## Exercise directions
Please restate, word for word, the lines below that begin at the one with "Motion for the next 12" and end at the one with "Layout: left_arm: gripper". Leave out all other lines.

## Collected data entries
=-=-=

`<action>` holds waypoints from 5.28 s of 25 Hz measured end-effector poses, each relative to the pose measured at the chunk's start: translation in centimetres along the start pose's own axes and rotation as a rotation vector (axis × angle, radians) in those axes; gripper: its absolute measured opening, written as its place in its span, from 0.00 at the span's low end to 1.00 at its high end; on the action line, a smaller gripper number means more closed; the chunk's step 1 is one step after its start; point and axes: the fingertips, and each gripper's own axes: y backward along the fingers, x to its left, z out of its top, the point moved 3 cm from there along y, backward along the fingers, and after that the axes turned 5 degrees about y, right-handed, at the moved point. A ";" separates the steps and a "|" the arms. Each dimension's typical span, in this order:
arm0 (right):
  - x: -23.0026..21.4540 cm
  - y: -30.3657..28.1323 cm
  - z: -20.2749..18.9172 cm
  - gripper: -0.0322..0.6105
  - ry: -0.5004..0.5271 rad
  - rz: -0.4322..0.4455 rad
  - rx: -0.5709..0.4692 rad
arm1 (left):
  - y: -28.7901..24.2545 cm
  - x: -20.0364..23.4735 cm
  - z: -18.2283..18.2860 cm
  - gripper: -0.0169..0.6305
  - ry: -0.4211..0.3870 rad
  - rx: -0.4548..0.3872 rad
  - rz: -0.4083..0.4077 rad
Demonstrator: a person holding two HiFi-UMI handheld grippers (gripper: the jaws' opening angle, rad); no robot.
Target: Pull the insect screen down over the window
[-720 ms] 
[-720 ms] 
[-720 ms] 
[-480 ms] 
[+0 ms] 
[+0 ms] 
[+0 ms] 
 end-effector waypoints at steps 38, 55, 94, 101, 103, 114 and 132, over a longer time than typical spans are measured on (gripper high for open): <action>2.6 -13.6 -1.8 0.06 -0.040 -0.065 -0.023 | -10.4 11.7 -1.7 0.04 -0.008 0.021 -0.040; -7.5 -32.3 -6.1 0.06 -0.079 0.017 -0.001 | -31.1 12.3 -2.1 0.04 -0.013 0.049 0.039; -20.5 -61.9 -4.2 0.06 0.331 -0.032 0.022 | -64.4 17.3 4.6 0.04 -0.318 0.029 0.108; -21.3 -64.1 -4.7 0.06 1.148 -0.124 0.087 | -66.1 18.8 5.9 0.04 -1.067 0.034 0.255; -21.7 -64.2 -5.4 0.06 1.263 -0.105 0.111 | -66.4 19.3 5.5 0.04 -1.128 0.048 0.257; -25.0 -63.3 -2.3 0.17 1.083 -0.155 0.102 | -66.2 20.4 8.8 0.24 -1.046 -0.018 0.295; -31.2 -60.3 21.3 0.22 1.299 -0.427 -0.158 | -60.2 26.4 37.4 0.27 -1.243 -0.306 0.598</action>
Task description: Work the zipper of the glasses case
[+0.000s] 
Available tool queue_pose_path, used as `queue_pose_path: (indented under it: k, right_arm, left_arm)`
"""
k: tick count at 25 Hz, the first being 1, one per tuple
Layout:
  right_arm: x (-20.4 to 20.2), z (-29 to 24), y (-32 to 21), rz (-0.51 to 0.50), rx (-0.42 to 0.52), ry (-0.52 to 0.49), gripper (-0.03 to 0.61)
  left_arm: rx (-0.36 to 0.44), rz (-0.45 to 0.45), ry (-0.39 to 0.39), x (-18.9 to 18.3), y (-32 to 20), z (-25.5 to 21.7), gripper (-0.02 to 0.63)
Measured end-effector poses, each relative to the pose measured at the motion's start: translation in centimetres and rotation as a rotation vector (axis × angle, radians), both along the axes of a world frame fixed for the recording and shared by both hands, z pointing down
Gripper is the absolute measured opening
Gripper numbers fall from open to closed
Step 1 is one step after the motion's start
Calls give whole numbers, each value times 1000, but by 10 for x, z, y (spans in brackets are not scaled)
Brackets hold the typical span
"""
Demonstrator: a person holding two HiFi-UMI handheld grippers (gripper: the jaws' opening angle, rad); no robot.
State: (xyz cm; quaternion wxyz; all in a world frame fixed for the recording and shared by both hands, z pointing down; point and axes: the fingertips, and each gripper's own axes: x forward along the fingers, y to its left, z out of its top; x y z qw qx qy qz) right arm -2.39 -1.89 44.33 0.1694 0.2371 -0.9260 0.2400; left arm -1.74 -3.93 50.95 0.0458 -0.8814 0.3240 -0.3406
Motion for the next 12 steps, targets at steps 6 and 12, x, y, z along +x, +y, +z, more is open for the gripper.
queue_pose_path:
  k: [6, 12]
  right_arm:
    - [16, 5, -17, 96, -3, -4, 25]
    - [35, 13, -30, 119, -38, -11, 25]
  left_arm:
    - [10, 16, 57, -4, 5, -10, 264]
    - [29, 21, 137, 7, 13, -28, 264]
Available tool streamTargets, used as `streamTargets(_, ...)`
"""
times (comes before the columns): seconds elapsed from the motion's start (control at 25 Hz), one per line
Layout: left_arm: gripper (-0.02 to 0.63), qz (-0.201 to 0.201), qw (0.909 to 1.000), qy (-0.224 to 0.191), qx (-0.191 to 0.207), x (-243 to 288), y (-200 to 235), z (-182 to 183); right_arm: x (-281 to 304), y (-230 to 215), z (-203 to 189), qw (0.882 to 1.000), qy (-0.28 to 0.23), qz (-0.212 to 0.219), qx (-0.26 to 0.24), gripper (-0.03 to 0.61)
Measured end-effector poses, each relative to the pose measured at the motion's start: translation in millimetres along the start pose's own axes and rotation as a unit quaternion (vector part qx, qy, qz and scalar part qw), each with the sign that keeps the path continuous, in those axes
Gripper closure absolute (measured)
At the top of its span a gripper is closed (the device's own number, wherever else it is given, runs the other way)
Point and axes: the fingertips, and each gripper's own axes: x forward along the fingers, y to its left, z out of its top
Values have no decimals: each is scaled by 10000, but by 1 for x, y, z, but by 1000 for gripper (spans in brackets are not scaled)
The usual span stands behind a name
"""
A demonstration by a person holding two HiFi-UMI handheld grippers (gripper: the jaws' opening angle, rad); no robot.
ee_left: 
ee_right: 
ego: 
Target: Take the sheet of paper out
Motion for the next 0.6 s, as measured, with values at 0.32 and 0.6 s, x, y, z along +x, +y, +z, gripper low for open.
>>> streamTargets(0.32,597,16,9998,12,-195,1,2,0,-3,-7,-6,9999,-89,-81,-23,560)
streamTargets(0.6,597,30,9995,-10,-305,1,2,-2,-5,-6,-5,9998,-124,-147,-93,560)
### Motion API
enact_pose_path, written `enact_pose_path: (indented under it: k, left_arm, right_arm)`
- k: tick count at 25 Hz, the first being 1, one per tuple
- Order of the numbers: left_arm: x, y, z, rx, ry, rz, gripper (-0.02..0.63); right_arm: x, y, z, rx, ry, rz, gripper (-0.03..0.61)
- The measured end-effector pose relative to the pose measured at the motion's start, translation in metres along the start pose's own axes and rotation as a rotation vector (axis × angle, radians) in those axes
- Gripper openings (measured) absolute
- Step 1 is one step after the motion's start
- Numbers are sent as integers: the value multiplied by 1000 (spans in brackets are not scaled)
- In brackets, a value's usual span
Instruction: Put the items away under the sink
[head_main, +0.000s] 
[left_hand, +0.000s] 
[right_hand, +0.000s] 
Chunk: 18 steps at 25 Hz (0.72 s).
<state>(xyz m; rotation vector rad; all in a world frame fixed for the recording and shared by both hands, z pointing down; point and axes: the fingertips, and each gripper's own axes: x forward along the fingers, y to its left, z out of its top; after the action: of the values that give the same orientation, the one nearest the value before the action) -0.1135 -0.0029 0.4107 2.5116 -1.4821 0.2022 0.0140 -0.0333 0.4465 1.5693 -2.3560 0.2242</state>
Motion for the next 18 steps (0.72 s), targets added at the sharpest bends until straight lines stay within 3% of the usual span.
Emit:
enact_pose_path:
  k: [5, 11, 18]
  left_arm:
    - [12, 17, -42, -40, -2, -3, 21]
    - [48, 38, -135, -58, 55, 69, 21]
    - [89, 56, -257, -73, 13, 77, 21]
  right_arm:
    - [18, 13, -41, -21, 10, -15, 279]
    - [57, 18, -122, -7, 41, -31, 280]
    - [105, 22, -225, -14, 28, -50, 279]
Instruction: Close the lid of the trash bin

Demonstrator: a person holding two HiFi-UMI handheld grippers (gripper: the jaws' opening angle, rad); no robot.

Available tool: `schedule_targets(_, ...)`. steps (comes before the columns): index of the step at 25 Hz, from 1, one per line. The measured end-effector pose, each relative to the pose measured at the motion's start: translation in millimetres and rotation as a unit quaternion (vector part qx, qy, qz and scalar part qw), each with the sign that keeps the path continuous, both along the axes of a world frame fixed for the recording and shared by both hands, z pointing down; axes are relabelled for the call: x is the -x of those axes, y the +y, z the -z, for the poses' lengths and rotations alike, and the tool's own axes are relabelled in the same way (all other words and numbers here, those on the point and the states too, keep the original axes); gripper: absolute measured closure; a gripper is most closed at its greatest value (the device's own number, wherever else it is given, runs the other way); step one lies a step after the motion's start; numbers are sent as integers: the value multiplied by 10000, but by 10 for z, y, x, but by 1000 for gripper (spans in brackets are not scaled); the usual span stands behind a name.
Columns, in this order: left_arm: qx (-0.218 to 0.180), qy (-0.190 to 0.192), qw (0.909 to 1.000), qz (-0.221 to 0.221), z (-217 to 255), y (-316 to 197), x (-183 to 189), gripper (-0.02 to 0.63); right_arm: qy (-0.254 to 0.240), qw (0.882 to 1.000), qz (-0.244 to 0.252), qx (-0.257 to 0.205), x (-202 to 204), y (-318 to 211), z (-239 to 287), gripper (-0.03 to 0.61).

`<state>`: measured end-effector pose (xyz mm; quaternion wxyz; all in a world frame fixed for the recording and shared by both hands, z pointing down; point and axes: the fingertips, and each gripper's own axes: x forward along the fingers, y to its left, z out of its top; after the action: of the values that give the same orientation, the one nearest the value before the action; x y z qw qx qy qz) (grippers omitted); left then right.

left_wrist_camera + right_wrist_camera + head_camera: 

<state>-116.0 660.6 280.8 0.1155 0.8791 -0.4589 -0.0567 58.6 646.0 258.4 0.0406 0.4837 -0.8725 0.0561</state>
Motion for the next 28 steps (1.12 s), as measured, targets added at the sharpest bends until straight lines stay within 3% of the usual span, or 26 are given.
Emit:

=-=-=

## Output of the exercise
Motion for the next 12 steps, targets at steps 6 and 12, x, y, z along +x, +y, +z, more is open for the gripper.
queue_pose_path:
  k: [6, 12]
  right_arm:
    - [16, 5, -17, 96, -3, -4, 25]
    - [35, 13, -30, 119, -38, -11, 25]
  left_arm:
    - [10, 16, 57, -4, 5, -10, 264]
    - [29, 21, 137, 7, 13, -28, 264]
Available tool streamTargets, used as `streamTargets(_, ...)`
"""
times (comes before the columns): seconds elapsed from the motion's start (control at 25 Hz), one per line
Layout: left_arm: gripper (-0.02 to 0.63), qz (-0.201 to 0.201), qw (0.909 to 1.000), qy (-0.224 to 0.191), qx (-0.191 to 0.207), x (-243 to 288), y (-200 to 235), z (-182 to 183); right_arm: x (-281 to 304), y (-230 to 215), z (-203 to 189), qw (0.882 to 1.000), qy (-0.28 to 0.23), qz (-0.212 to 0.219), qx (-0.26 to 0.24), gripper (-0.03 to 0.61)

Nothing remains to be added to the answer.